You can get the full example from examples/recordio.go.

DirectIO (experimental)

DirectIO is useful when you want to bypass the operating system memory caches when writing something to disk directly. This can be useful in database applications like bulk-imports, where you don't want to pollute/churn existing memory for pages that were recently written and won't be read anytime soon.

DirectIO can be enabled when creating a new writer by setting:

import "github.com/thomasjungblut/go-sstables/recordio"

writer, err := recordio.NewFileWriter(
	recordio.Path("some/path/records.rio"), 
	recordio.DirectIO(), 
	recordio.BufferSizeBytes(4096))
if err != nil { log.Fatalf("error: %v", err) }

It's highly recommended to check what buffer/block sizes are available on the target system, usually those need to be a power of two. It's very important to test a full open/write/close cycle as well, otherwise you might encounter rather strange error messages like The parameter is incorrect., which sadly isn't very meaningful and difficult to debug. Usually this either means that DirectIO wasn't available to begin with, or the block sizes are not aligned with what the operating system expects to be written.

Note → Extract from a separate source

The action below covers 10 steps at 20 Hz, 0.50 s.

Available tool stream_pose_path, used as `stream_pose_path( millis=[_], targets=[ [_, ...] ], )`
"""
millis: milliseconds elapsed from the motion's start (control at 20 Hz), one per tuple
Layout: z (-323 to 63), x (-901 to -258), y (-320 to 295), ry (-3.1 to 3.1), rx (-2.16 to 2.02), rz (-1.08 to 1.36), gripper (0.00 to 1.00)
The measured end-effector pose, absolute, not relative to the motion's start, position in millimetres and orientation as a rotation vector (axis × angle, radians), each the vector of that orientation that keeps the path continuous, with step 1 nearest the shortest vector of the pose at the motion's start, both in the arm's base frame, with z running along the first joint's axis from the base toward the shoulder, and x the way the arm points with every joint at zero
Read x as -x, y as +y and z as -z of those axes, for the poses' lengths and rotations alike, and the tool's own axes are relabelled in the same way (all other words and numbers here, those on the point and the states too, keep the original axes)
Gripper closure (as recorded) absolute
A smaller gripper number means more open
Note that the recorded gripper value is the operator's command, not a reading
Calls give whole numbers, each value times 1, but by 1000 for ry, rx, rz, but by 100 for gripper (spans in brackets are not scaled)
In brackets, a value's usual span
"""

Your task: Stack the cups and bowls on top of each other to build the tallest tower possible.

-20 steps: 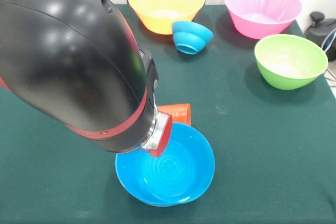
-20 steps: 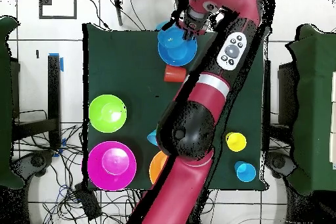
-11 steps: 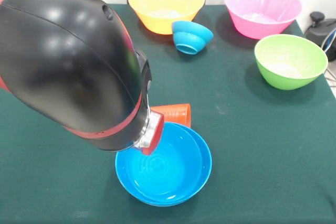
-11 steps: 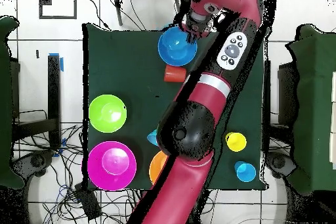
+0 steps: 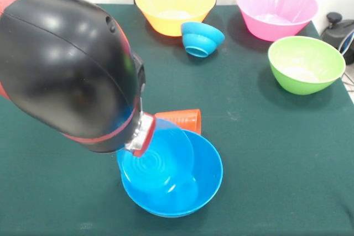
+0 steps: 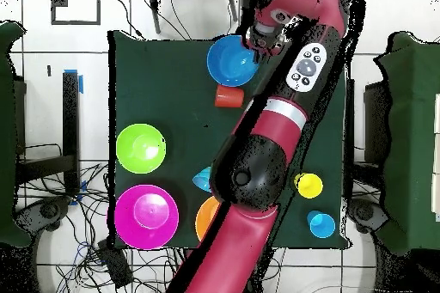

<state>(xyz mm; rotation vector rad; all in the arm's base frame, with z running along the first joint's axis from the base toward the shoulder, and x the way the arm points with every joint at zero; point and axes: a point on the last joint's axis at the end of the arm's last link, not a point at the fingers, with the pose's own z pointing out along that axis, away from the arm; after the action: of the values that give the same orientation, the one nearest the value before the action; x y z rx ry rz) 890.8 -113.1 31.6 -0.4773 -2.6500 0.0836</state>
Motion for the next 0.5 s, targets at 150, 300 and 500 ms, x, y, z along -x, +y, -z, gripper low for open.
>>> stream_pose_path(
  millis=[150, 300, 500],
  targets=[
    [-29, -883, -124, -2636, 463, -137, 100],
    [-28, -877, -129, -2628, 448, -164, 100],
    [-27, -870, -130, -2621, 419, -203, 100]
  ],
)
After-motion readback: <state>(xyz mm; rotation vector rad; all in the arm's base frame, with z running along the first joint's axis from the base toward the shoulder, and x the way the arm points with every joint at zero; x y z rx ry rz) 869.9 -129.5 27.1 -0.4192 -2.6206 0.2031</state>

You can check whether your OS is theoretically capable to enable DirectIO using:

import "github.com/thomasjungblut/go-sstables/recordio"

// true if yes, otherwise not
available, err := recordio.IsDirectIOAvailable()

In this package the DirectIO support comes through a library called ncw/directio, which has good support across Linux, macOS and Windows under a single interface. The caveats of each platform, for example the buffer/block sizes, need to still be taken into account.
Another caveat is that the block alignment causes to write a certain amount of waste. Let's imagine you have blocks of 1024 bytes and only want to write 1025 bytes, with DirectIO enabled you will end up with a file of size 2048 (2 blocks) instead of a file with only 1025 bytes with DirectIO disabled. The DirectIO file will be padded with zeroes towards the end and the in-library readers honor this format and not assume a corrupted file format.